For CDC feeds, it seems that full-delta is the predominant type, perhaps because that is how the CDC data gets materialized in CDC files in most cases. However, there’s no reason a compute engine couldn’t minimize that data at query time if told to do so, perhaps we’ll see that if there is demand for it.

Hudi was notable for its “dial” to choose between CDC materialization and infer-on-read. I haven’t used Hudi at scale, so I can’t say how useful it is, but it’s there. It would be interesting to hear from users in the wild that are choosing the DATA_BEFORE and OP_KEY_ONLY supplemental logging modes.

Paimon was interesting in good and bad ways. The good was that it stores RowKind in each row, so if you don’t need the before image of a row update, then the compute engine only needs to return the data in its existing form (no CDC file materialization or infer-CDC-on-read). The bad is that the type of compaction determines whether you get full or min-delta, and the type of compaction may be forced on you by the workload and other factors.

Finally, Iceberg has some catching up to do here. v3 looks promising with the row lineage proposal from Snowflake engineers. This will provide the much needed row-level metadata needed for change queries.

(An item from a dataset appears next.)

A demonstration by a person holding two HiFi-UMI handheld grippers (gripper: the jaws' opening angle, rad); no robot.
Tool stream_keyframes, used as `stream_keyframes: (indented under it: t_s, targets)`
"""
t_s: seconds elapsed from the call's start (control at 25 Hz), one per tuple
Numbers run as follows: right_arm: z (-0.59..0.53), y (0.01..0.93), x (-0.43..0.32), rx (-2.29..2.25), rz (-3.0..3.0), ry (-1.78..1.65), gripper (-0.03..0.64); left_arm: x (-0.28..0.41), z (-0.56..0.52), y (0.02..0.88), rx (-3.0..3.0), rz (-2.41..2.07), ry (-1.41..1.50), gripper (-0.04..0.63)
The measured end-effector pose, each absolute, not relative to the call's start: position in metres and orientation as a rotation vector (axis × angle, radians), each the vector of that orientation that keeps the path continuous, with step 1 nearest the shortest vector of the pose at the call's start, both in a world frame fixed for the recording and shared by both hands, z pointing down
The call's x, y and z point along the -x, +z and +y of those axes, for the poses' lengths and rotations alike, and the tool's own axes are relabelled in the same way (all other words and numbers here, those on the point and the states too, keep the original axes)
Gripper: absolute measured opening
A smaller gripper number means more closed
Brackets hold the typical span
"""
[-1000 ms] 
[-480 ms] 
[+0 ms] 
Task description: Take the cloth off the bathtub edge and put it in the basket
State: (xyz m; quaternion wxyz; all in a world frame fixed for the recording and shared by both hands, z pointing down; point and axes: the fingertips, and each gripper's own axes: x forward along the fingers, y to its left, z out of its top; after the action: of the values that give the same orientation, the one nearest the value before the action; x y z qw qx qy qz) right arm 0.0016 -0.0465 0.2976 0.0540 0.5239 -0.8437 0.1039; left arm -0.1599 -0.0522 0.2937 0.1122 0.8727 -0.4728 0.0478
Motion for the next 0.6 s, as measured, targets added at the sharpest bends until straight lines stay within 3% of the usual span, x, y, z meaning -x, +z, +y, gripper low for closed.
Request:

Final thoughts on the future of change queries

All this stuff is changing fast, and I expect a lot to change over the coming months. Whether a format is ahead or behind is likely to change over time as they slowly converge in terms of capabilities. Delta now has some row-level capabilities with its row tracking, and Iceberg will be getting this in v3 hopefully. Adding row-level metadata is the key to making incremental change queries to work efficiently, and we should expect that all the table formats will ultimately converge to somewhat similar row-level capabilities (and efficiencies) in the end.

I’ll be trying to stay on top of table format evolution, and blog about any interesting developments.